The onSubscribe simply forwards the Flow.Subscription and the terminal onError/onComplete methods forward their respective event if the done flag is false. The flag will be set in onNext if the flow has been stopped due to the condition and is there to prevent the emission of multiple terminal events in case the flow would have ended anyway.

    @Override
    public void onNext(T item) {
        if (done) {
            return;
        }

        boolean b;

        try {
            b = predicate.test(item);
        } catch (Throwable ex) {
            upstream.cancel();
            done = true;
            downstream.onError(ex);
            return;
        }

        if (b) {
            downstream.onNext(item);
        } else {
            upstream.cancel();
            done = true;
            downstream.onComplete();
        }  
    }


The first step is to protect against sources that would produce a few items after a cancel() call. Next, we don't trust the user-provided Predicate, which when crashes, will have to cancel the upstream, lock out further events and signal the Throwable to the downstream. A true result from the predicate will allow us to emit the item to the downstream. A false will stop the source, lock out further upstream events and complete the downstream.

If we'd still want to receive the item before the predicate indicates the flow should stop, aka the takeUntil operator, only the onNext logic should be changed a bit:

public static <T> Flow.Publisher<T> takeUntil(
        Flow.Publisher<T> source, Predicate<? super T> stopPredicate) {

    return new TakeUntilPublisher<>(source, stopPredicate);
}

    @Override
    public void onNext(T item) {
        if (done) {
            return;
        }

        downstream.onNext(item);

        boolean b;

        try {
            b = stopPredicate.test(item);
        } catch (Throwable ex) {
            upstream.cancel();
            done = true;
            downstream.onError(ex);
            return;
        }

        if (b) {
            upstream.cancel();
            done = true;
            downstream.onComplete();
        }  
    }


Here, the stopPredicate of the API entry point should indicate when to stop by returning true, whereas the previous takeWhile operator indicated a stop via false. It is a matter of taste I guess. The RxJava convetion is that takeWhile(item -> item < 5) will take items while each of them is less than five, never emitting five itself whereas takeUntil(item -> item == 5) will stop after emitting five.


Skip(N)


The dual of take(N), in some sense, is the operator which skips the first N items then lets the rest through. Again, counting the items is a crucial part of the operator's implementation.

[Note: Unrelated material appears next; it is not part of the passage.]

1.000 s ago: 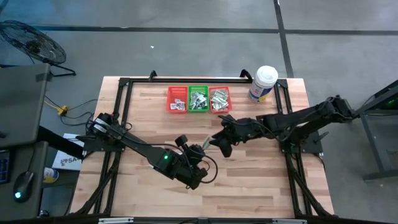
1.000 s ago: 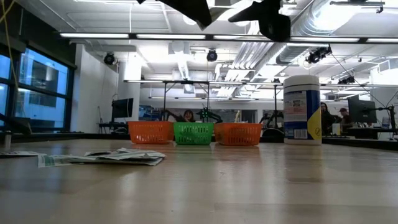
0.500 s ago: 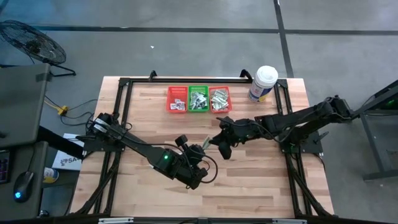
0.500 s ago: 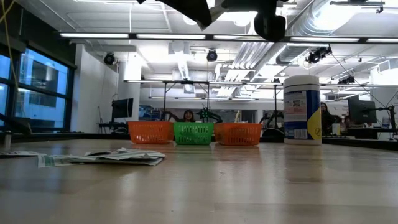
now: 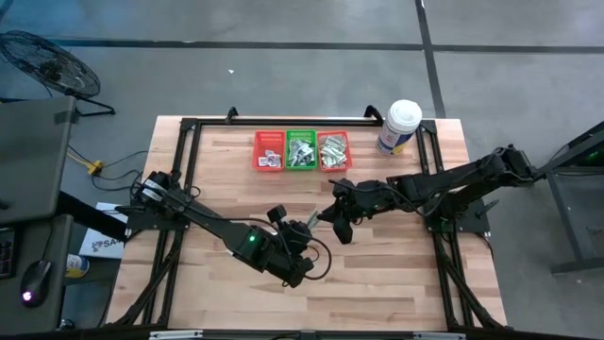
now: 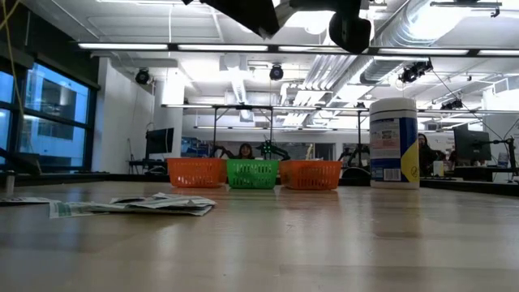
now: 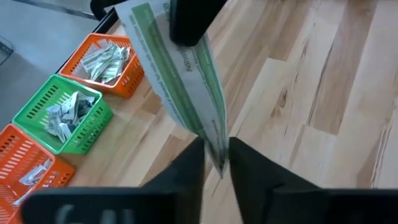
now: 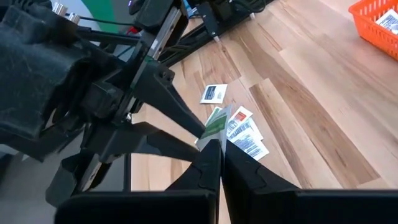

public static <T> Flow.Publisher<T> skip(
        Flow.Publisher<T> source, long n) {

    return new SkipPublisher<>(source, n);
}


The operator's Flow.Subscriber uses similar counting method as take(), decrementing a remaining field and once it reaches zero, all subsequent events are forwarded.

static final class SkipSubscriber<T> implements Flow.Subscriber<T> {

    final Flow.Subscriber<? super T> downstream;

    Flow.Subscription upstream;

    long remaining;

    SkipSubscriber(
            Flow.Subscriber<? super> downstream,
            long n) {
        this.downstream = downstream;
        this.remaining = n;
    }

    @Override
    public void onSubscribe(Flow.Subscription s) {
        // TODO implement
    }

    @Override
    public void onNext(T item) {
        // TODO implement
    }

    @Override
    public void onError(Throwable throwable) {
        downstream.onError(throwable);
    }

    @Override
    public void onComplete() {
        downstream.onComplete();
    }
}


The onError/onComplete methods can now emit the respective event directly without the need to check the remaining count. May the sequence be shorter, equal or longer than the provided limit, the terminal events can be emitted as onNext is there to skip items, not stop the flow.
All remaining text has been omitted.